My turn to shake my head. “If you mean Stephen—”

“No. Not Stephen. There is another. You know who it is.” He stops, tilts his head as if listening. He nods. “I only have a few more minutes. Don’t regret what happened in that hangar. I know you’ve been wondering whether you will always be stronger than vampire. You only need to want it. All the strength you need is within yourself. You are right about Culebra. He has found new meaning for his life with Adelita. He has found a way to make up for past mistakes. He has finally found peace. Make sure he understands he is not to blame for what happened to me. He fought as hard as I did to stop Pablo and Luis. He needs to concentrate now on the future. Let the past die.”

I tilt my head. “But how did you know what I was thinking at the hospital?
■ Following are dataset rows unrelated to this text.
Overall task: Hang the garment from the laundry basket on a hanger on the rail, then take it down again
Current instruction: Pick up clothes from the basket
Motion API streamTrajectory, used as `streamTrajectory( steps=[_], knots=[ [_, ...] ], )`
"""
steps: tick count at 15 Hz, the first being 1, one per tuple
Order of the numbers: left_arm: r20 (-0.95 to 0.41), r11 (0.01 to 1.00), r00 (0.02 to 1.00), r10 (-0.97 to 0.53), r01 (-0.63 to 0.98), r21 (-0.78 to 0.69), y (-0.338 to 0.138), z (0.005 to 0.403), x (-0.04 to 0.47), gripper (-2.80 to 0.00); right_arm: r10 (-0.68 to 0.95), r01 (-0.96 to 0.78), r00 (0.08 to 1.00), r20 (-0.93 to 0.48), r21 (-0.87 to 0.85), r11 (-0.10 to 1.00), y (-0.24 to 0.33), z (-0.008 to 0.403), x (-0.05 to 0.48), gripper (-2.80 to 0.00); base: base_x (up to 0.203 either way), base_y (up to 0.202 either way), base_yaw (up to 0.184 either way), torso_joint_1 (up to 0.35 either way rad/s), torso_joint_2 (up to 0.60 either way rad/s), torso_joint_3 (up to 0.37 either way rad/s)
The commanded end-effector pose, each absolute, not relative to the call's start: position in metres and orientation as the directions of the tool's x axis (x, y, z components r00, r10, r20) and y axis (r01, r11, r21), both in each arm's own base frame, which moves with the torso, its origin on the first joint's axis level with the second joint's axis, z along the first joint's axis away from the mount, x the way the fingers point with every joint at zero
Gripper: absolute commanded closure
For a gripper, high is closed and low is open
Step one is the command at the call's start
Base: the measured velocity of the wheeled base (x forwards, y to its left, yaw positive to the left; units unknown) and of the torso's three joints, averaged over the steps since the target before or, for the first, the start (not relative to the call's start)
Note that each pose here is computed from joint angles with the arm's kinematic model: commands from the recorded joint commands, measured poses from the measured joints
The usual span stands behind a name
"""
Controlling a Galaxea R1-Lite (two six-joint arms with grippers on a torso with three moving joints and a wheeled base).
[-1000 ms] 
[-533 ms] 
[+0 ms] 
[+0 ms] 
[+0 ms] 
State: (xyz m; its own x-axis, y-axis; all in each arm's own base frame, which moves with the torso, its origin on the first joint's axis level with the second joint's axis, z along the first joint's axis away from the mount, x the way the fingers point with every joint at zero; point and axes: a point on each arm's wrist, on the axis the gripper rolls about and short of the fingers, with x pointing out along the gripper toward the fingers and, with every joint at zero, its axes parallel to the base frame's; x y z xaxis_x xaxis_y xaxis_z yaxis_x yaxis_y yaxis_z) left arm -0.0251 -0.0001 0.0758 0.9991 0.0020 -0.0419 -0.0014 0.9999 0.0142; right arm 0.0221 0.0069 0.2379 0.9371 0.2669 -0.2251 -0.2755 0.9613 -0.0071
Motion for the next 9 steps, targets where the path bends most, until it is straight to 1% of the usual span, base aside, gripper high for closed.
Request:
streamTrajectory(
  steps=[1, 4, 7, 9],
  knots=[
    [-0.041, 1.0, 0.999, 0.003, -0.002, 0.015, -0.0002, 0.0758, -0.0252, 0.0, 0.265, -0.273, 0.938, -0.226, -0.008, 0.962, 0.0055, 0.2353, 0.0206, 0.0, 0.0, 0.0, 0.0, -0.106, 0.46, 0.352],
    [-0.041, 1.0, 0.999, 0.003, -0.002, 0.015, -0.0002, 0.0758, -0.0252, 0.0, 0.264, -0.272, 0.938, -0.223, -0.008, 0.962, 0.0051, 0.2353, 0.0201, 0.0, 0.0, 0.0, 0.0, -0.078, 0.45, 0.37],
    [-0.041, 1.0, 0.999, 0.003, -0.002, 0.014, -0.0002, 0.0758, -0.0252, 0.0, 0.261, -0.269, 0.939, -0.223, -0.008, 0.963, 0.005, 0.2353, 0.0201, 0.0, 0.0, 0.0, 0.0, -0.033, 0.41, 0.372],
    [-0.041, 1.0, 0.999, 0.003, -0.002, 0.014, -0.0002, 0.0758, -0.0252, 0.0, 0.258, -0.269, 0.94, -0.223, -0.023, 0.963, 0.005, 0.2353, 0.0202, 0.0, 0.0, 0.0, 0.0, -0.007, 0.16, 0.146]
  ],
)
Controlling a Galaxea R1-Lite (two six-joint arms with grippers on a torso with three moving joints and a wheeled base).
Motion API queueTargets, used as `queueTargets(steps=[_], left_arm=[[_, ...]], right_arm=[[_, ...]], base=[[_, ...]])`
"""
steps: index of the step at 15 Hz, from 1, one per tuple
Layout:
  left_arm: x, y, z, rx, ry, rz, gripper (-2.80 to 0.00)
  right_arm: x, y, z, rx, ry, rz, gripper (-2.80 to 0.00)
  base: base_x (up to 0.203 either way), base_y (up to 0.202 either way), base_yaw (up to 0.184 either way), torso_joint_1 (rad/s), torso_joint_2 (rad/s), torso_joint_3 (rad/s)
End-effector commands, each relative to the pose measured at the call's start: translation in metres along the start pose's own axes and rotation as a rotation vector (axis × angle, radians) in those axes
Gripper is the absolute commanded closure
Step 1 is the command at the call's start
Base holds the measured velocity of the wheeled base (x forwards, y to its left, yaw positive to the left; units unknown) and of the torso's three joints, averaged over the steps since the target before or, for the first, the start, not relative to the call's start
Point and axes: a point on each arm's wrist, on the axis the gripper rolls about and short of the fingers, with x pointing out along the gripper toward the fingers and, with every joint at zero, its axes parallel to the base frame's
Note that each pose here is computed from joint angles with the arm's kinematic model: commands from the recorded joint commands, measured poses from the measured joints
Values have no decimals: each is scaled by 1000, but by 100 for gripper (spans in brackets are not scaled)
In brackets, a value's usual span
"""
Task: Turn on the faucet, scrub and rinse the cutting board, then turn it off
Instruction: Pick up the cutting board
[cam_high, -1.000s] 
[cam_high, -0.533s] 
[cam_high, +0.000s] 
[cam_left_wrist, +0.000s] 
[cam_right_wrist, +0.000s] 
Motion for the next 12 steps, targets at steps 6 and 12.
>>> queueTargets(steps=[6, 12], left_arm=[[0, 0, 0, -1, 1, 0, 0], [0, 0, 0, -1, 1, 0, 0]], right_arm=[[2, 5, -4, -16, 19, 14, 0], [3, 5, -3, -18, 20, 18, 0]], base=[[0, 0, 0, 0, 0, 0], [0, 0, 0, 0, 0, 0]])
You were unconscious the entire time.”

“All the same, I heard your thoughts. Loud and clear. In fact, it was those thoughts that kept pulling me back when I was ready to let go.” He laughs. “Your will is too strong. I was relieved when they sent you home.”

“I don’t understand,” I say while my gut is saying, of course you do.
You know.

“It was my time, Anna.”

Anger wells up and with it fear. Fear of losing a friend. Fear of losing Max. “No. I don’t want you to go.”

“It’s too late. It’s a tribute to your power that I was allowed to hang around this long. To say a proper good-bye. I’ll miss you, Anna.”

“No.” I lunge forward on the bed, reaching for his hand.

It slips through mine as though made of fog.

He smiles a slow, sweet smile and raises his hand in farewell.

And then before I can reach out again, he is gone.

It isn’t until I’m awakened by the ring of the telephone on my bedside table that I realize the truth. That I realize Max had come to me in a dream. I know what Max’s doctor is going to say before his somber voice officially informs me.

Max has died.

I hold my head in my hands and let the tears fall.

CHAPTER 63

I
’D BEEN TO THE FUNERAL OF ONE OTHER LAW ENFORCEMENT agent—Warren Williams’ “son,” Ortiz. Max’s funeral is full of the same militaristic pomp and circumstance. Over a hundred agents are in attendance as well as high-ranking officials of the DEA and its Mexican counterpart. I’d forgotten that Max had been a marine until a twenty-one-gun salute echoes like ancient thunder over the hills of Fort Rosecrans National Cemetery. As Max had no family, the flag that draped his casket is taken to be flown on the cemetery’s Avenue of Flags.